_EXERCISE INSTRUCTIONS_. Retype the data below in full, keeping every character as it is.

====== PROVIDED DATA

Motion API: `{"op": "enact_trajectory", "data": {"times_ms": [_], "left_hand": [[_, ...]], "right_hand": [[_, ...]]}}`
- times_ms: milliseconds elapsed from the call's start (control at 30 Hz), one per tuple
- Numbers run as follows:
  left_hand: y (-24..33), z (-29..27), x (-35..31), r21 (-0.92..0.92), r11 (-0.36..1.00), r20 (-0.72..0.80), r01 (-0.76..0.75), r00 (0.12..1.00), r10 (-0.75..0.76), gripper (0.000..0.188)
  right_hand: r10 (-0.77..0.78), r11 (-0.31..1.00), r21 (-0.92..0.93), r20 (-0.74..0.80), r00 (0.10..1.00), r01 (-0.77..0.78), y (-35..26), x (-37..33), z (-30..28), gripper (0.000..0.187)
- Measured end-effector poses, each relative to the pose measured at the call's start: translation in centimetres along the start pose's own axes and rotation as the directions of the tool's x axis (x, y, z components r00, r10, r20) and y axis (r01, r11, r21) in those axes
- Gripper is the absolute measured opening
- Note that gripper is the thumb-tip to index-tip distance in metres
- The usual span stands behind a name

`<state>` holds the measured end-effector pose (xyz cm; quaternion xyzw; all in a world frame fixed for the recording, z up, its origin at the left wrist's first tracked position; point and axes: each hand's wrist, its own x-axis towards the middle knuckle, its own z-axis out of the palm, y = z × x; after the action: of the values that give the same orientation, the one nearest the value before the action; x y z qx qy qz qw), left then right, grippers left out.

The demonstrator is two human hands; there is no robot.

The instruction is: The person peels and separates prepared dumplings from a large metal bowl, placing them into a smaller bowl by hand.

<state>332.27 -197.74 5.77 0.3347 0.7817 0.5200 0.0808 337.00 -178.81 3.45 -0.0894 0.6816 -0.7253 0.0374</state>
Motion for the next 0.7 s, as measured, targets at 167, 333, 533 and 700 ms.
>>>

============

_SOLUTION_.
Motion API: `{"op": "enact_trajectory", "data": {"times_ms": [_], "left_hand": [[_, ...]], "right_hand": [[_, ...]]}}`
- times_ms: milliseconds elapsed from the call's start (control at 30 Hz), one per tuple
- Numbers run as follows:
  left_hand: y (-24..33), z (-29..27), x (-35..31), r21 (-0.92..0.92), r11 (-0.36..1.00), r20 (-0.72..0.80), r01 (-0.76..0.75), r00 (0.12..1.00), r10 (-0.75..0.76), gripper (0.000..0.188)
  right_hand: r10 (-0.77..0.78), r11 (-0.31..1.00), r21 (-0.92..0.93), r20 (-0.74..0.80), r00 (0.10..1.00), r01 (-0.77..0.78), y (-35..26), x (-37..33), z (-30..28), gripper (0.000..0.187)
- Measured end-effector poses, each relative to the pose measured at the call's start: translation in centimetres along the start pose's own axes and rotation as the directions of the tool's x axis (x, y, z components r00, r10, r20) and y axis (r01, r11, r21) in those axes
- Gripper is the absolute measured opening
- Note that gripper is the thumb-tip to index-tip distance in metres
- The usual span stands behind a name

`<state>` holds the measured end-effector pose (xyz cm; quaternion xyzw; all in a world frame fixed for the recording, z up, its origin at the left wrist's first tracked position; point and axes: each hand's wrist, its own x-axis towards the middle knuckle, its own z-axis out of the palm, y = z × x; after the action: of the values that give the same orientation, the one nearest the value before the action; x y z qx qy qz qw), left then right, grippers left out.

The demonstrator is two human hands; there is no robot.

The instruction is: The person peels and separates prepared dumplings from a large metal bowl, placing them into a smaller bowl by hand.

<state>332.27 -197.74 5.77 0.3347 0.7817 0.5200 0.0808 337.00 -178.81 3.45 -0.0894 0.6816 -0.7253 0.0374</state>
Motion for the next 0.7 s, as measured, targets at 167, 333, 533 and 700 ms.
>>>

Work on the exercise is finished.